What is needed is every line of the data that includes the word "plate". Please copy each one.
BEGIN Data supplied
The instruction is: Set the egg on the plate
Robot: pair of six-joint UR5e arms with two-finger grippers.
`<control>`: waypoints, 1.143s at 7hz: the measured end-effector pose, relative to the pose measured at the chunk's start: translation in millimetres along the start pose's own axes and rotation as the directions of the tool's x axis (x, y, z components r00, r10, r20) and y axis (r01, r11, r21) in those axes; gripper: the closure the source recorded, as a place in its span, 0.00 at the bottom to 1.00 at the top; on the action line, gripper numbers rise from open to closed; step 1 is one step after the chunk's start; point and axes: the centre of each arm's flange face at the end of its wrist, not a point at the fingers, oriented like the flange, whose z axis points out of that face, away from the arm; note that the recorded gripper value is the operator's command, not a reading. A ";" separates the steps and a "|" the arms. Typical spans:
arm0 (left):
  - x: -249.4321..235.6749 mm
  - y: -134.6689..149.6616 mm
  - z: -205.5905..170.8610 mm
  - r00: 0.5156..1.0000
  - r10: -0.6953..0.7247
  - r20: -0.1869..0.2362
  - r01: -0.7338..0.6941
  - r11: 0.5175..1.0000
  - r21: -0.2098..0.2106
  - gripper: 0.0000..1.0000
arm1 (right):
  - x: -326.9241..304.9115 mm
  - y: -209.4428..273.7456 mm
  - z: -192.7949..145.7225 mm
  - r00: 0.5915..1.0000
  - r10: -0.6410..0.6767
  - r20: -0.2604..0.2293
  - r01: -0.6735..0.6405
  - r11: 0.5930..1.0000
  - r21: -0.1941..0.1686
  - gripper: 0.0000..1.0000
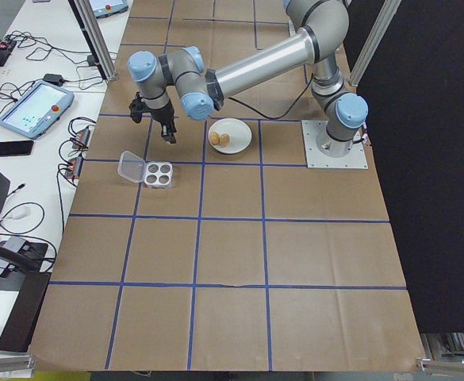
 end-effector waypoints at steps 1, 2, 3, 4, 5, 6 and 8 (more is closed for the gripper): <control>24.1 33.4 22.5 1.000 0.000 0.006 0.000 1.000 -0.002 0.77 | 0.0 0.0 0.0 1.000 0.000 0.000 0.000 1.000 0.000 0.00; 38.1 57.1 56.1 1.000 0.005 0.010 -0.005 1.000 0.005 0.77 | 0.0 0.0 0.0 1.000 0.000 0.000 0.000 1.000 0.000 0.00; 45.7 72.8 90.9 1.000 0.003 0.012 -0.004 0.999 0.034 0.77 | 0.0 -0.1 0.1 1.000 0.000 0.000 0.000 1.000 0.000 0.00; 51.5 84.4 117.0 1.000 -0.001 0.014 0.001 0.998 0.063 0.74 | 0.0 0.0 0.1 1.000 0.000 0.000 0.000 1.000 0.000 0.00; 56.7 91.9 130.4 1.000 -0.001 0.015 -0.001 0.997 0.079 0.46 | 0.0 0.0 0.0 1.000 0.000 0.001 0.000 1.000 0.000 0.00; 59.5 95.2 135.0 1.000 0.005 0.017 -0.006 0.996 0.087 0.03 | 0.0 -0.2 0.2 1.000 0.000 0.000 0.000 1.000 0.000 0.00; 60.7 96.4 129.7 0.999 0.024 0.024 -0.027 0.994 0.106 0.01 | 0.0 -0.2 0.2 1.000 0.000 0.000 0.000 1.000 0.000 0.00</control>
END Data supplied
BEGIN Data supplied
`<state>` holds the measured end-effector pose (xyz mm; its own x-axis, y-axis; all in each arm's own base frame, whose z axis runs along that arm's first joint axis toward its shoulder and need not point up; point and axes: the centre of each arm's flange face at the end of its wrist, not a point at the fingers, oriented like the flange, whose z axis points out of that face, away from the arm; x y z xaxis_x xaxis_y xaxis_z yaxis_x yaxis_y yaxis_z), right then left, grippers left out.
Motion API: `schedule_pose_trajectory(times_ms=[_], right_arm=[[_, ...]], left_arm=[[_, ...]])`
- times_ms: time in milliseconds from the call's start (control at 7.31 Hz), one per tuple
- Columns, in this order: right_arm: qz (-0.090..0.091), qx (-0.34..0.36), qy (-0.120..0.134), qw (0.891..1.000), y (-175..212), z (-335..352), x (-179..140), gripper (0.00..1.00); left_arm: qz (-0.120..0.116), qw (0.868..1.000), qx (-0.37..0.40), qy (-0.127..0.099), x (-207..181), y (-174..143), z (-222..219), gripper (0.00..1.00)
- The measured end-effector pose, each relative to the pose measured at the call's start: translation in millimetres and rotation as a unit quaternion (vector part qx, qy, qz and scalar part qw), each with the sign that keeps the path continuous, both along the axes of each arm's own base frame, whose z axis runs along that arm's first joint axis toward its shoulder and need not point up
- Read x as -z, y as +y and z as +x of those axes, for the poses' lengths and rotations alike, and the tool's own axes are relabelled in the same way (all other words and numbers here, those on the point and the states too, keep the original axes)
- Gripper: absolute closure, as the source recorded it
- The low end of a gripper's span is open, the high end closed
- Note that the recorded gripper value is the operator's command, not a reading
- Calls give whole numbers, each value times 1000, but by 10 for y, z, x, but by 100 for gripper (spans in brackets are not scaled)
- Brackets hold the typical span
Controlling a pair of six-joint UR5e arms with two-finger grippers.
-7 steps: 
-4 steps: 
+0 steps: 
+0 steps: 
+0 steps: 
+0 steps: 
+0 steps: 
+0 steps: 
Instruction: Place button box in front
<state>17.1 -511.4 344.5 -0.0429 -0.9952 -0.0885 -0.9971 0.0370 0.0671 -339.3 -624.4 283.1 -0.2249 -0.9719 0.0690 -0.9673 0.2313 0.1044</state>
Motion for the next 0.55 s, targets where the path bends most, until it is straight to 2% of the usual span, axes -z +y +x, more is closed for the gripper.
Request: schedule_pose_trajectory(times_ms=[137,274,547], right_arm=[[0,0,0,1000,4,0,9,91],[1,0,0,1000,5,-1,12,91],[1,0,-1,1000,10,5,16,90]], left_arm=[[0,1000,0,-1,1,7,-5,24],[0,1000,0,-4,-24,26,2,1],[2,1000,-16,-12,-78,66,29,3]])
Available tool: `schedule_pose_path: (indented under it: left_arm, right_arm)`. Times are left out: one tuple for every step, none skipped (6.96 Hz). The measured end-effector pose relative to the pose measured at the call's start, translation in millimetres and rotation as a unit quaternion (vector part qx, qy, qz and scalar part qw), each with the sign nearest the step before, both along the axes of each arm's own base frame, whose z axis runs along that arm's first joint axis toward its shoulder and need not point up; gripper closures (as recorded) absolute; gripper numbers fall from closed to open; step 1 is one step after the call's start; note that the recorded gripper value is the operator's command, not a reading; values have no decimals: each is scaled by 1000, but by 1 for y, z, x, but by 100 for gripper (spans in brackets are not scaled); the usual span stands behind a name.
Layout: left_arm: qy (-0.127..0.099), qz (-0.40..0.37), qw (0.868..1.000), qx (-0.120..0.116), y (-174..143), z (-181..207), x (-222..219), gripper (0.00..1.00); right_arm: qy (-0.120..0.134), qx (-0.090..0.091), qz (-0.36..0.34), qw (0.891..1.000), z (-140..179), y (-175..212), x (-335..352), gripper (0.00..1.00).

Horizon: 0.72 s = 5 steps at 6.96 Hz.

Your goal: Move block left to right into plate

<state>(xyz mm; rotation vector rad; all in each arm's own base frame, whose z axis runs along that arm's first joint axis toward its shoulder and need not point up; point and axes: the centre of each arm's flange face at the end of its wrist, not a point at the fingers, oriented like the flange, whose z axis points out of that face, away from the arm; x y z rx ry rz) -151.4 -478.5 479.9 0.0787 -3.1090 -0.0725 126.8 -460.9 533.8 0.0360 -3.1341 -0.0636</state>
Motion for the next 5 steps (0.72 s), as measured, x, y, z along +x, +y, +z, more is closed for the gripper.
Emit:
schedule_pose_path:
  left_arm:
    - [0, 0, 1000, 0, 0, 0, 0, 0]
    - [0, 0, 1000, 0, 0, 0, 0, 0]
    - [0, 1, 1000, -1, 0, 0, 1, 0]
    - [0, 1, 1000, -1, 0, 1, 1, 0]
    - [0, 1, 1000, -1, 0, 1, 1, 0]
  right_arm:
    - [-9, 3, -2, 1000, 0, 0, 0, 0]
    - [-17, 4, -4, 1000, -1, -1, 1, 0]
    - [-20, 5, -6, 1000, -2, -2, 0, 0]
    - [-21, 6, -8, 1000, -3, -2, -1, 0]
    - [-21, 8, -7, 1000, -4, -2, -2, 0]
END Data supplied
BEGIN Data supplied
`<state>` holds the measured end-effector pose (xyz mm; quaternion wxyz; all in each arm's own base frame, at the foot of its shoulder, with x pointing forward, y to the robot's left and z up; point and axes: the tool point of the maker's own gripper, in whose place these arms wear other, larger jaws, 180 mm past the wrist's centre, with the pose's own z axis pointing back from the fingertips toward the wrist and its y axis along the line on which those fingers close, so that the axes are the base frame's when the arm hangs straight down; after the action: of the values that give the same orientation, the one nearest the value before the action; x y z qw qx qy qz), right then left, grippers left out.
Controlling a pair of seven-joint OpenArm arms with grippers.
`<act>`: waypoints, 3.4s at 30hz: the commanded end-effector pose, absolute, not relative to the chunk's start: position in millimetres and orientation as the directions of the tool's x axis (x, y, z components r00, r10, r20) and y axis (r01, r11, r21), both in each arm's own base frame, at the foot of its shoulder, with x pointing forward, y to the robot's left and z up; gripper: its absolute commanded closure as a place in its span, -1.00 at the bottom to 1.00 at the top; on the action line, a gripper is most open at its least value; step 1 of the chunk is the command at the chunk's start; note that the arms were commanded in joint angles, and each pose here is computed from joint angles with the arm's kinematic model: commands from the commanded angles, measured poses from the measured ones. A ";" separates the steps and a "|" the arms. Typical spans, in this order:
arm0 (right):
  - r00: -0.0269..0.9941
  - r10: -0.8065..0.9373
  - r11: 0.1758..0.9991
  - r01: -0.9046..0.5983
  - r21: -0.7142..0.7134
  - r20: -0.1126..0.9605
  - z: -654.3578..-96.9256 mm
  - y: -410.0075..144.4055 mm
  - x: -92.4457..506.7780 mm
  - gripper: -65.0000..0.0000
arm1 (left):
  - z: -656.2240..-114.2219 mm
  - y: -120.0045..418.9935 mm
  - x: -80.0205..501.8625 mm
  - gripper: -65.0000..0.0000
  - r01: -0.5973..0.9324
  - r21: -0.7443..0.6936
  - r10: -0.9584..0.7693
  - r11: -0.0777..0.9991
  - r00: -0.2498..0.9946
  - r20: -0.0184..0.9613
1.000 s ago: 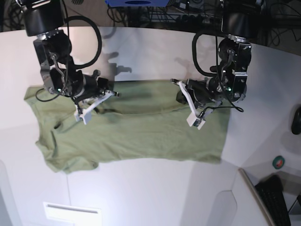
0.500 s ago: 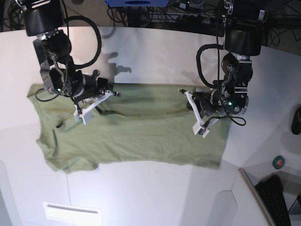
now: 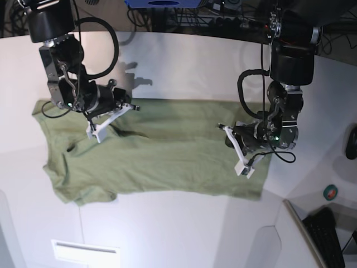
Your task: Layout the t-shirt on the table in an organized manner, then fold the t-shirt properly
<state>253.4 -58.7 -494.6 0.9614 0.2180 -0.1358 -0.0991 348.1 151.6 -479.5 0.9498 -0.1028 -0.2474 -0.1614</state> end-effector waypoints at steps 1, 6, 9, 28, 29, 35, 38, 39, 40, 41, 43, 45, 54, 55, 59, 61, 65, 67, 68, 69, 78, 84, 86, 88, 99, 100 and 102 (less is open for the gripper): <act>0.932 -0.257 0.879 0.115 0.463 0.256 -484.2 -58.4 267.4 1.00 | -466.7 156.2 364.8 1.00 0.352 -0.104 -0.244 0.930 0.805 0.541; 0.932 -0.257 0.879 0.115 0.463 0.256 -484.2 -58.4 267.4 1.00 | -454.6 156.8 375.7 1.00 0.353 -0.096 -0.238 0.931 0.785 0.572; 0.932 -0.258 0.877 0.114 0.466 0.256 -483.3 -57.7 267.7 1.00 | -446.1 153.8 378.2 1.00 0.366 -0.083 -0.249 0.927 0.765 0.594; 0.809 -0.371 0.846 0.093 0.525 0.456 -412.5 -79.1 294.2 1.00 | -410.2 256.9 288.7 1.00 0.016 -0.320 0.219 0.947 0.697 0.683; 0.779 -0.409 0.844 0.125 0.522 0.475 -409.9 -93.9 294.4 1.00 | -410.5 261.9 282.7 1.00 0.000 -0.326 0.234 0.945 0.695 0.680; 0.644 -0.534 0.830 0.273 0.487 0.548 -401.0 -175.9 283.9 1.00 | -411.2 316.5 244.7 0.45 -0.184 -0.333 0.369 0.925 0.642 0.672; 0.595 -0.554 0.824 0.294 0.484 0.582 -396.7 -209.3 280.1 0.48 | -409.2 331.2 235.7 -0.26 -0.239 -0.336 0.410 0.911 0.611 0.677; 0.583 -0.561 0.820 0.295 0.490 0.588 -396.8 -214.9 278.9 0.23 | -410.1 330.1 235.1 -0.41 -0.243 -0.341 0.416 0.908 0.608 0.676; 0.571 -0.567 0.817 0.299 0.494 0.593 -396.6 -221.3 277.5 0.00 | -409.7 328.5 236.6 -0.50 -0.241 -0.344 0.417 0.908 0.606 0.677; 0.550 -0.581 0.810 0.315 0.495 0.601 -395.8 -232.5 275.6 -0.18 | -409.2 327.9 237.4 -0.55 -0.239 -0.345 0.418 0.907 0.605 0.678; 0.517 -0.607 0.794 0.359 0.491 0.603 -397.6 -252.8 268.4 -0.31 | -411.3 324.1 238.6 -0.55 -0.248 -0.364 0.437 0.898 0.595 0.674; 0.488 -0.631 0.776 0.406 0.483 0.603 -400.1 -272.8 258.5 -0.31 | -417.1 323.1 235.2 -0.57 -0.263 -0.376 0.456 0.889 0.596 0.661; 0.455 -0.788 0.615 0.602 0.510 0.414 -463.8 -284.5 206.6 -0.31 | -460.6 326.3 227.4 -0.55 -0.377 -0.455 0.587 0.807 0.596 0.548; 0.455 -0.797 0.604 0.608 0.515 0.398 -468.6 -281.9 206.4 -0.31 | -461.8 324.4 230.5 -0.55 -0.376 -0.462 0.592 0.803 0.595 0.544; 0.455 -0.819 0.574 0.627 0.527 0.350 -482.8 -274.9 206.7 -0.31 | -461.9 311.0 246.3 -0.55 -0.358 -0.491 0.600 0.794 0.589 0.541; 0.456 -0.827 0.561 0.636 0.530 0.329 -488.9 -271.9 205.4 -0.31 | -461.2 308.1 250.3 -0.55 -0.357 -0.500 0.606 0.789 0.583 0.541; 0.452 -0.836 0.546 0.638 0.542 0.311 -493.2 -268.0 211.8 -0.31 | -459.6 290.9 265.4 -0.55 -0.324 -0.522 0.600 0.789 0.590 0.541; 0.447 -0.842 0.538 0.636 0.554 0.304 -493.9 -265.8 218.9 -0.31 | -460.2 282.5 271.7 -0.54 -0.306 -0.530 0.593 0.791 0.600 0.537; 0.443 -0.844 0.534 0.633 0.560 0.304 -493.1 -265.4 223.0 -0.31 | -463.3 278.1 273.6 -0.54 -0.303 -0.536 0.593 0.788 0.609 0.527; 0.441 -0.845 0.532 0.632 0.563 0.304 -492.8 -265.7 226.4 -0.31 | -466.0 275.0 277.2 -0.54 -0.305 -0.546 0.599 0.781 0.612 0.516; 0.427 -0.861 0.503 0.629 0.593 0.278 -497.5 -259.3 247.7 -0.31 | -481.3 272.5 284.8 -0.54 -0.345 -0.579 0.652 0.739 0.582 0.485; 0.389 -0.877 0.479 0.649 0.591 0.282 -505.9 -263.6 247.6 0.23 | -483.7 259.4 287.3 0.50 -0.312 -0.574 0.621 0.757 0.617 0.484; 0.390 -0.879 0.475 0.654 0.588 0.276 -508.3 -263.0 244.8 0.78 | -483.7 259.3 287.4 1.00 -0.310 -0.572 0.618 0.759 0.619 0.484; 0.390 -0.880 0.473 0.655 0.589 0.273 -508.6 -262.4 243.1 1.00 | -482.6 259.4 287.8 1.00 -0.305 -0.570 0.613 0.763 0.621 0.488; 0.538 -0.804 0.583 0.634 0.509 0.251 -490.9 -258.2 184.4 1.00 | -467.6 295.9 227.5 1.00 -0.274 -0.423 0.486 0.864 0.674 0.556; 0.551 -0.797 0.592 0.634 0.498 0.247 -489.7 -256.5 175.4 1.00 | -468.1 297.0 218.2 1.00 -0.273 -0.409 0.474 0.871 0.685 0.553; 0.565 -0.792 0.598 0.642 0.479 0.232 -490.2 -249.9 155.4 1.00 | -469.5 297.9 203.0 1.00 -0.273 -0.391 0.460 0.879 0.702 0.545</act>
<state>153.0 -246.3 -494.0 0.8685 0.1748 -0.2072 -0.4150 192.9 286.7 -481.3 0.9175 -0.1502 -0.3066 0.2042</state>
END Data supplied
Answer box.
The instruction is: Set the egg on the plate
Your goal: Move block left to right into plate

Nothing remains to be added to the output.